→ **Task description**
The lines wanted run from the first one below through the one with "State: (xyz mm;". Return them exactly.

---

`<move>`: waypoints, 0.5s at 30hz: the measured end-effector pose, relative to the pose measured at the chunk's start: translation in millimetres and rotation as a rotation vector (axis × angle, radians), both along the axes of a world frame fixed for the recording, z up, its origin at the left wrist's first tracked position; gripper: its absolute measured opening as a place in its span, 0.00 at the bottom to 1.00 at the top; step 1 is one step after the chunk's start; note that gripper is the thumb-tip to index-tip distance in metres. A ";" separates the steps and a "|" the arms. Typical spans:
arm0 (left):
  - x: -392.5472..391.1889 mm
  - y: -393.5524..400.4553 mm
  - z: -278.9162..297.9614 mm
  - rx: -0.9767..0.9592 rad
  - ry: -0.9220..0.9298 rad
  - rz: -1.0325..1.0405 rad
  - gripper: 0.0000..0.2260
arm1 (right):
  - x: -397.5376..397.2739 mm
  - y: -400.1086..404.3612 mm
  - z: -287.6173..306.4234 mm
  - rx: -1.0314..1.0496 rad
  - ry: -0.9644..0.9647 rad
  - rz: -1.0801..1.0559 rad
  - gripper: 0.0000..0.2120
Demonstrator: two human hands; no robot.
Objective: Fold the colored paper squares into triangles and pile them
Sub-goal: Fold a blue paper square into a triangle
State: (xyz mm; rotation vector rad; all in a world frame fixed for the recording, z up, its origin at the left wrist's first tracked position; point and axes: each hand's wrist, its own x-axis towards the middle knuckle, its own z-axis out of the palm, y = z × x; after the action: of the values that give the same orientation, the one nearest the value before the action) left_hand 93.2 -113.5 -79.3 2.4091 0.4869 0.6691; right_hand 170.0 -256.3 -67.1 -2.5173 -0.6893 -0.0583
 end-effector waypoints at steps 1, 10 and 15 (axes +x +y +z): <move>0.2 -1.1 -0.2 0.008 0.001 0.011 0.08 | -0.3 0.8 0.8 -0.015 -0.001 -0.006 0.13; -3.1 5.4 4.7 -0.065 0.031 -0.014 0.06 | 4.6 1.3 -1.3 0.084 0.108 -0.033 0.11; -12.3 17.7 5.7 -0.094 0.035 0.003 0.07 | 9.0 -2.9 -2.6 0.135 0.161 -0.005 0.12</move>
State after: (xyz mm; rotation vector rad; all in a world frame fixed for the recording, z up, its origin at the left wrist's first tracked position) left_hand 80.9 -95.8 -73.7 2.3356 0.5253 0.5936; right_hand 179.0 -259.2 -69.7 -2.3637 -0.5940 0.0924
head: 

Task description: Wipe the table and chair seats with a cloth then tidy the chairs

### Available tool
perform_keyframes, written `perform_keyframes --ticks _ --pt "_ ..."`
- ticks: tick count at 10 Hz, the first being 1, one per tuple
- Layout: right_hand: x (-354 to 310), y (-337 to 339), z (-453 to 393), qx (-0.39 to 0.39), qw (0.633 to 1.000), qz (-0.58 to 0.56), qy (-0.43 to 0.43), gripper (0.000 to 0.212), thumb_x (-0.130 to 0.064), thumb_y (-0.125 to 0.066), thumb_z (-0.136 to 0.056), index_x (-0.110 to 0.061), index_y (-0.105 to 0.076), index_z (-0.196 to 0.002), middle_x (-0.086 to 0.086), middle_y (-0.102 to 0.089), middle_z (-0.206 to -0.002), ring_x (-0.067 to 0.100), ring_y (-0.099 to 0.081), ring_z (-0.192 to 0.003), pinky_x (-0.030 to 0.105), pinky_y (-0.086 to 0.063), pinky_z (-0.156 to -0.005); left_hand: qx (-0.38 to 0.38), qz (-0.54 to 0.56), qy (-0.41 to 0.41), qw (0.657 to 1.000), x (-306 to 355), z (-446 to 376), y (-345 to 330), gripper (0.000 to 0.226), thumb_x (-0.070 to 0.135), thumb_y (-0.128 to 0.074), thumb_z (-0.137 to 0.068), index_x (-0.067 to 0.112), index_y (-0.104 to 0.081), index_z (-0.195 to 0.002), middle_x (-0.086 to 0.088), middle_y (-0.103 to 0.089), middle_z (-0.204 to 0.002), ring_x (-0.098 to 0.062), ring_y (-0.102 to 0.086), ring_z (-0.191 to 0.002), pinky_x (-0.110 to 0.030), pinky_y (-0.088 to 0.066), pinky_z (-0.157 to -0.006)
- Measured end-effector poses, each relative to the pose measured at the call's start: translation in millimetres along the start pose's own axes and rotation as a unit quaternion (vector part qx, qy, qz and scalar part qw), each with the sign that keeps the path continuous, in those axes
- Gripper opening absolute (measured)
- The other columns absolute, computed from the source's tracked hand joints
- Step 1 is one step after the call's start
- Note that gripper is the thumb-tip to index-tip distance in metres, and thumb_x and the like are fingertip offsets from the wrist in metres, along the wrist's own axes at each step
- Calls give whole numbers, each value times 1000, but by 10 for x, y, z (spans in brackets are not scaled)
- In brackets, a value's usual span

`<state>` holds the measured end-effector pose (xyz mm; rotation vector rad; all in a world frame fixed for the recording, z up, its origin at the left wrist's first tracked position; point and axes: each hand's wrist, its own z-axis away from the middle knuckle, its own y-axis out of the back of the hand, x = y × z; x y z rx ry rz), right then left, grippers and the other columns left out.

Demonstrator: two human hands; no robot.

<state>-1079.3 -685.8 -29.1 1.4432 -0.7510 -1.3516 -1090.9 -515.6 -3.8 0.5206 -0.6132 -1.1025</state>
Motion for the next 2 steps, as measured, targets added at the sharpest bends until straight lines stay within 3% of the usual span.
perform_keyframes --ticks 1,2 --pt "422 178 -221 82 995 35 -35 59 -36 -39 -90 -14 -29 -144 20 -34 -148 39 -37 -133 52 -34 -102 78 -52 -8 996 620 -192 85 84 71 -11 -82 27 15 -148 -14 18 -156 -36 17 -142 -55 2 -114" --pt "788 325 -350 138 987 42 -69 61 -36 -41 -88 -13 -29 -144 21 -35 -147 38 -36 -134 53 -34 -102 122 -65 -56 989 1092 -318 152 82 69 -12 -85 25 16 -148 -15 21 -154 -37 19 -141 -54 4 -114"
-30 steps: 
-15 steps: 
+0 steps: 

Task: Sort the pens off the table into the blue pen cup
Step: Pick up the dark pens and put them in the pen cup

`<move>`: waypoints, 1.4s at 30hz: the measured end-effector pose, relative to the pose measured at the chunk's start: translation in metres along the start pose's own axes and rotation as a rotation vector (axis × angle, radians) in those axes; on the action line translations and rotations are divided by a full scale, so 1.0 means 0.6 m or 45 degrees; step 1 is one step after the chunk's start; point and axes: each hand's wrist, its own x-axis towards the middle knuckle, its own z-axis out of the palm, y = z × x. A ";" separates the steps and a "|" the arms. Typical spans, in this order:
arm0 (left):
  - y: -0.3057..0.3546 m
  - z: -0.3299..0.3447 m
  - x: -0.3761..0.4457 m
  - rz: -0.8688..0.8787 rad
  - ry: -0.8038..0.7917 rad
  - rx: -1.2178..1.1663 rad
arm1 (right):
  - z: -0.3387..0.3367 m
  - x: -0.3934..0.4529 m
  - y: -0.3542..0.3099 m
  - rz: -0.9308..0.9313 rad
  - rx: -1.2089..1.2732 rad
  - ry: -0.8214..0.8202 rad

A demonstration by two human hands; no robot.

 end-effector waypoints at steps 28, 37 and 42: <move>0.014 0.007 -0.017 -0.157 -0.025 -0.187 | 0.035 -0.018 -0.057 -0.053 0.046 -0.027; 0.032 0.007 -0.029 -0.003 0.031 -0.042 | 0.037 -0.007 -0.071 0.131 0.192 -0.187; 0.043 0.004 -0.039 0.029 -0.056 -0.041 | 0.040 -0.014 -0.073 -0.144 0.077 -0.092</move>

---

→ **Written response**
`<move>`: waypoints, 0.5s at 30hz: the measured end-effector pose, relative to the pose measured at the chunk's start: translation in millimetres and rotation as a rotation vector (axis × angle, radians), both along the axes of a world frame fixed for the recording, z up, its origin at the left wrist's first tracked position; gripper: its absolute measured opening as a place in its span, 0.00 at the bottom to 1.00 at the top; step 1 is one step after the chunk's start; note that gripper is the thumb-tip to index-tip distance in metres. A ";" separates the steps and a "|" the arms. Typical spans:
arm0 (left):
  - x: -392.5472..391.1889 mm
  - y: -393.5524..400.4553 mm
  - z: -278.9162..297.9614 mm
  - rx: -0.9767..0.9592 rad
  - ry: -0.9220..0.9298 rad
  - rz: -1.0325..1.0405 rad
  - gripper: 0.0000..0.2260
arm1 (right):
  - x: -397.5376..397.2739 mm
  - y: -400.1086..404.3612 mm
  - z: -287.6173..306.4234 mm
  - rx: -1.0314..1.0496 rad
  - ry: -0.9644..0.9647 rad
  - rz: -1.0801..1.0559 rad
  - gripper: 0.0000..0.2120
Demonstrator: two human hands; no robot.
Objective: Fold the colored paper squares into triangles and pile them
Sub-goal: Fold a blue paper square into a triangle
State: (xyz mm; rotation vector rad; all in a world frame fixed for the recording, z up, its origin at the left wrist's first tracked position; point and axes: each hand's wrist, its own x-axis towards the middle knuckle, its own z-axis out of the palm, y = z × x; after the action: of the values that give the same orientation, the one nearest the value before the action) left_hand 93.2 -113.5 -79.3 2.4091 0.4869 0.6691; right_hand 170.0 -256.3 -67.1 -2.5173 -0.6893 -0.0583

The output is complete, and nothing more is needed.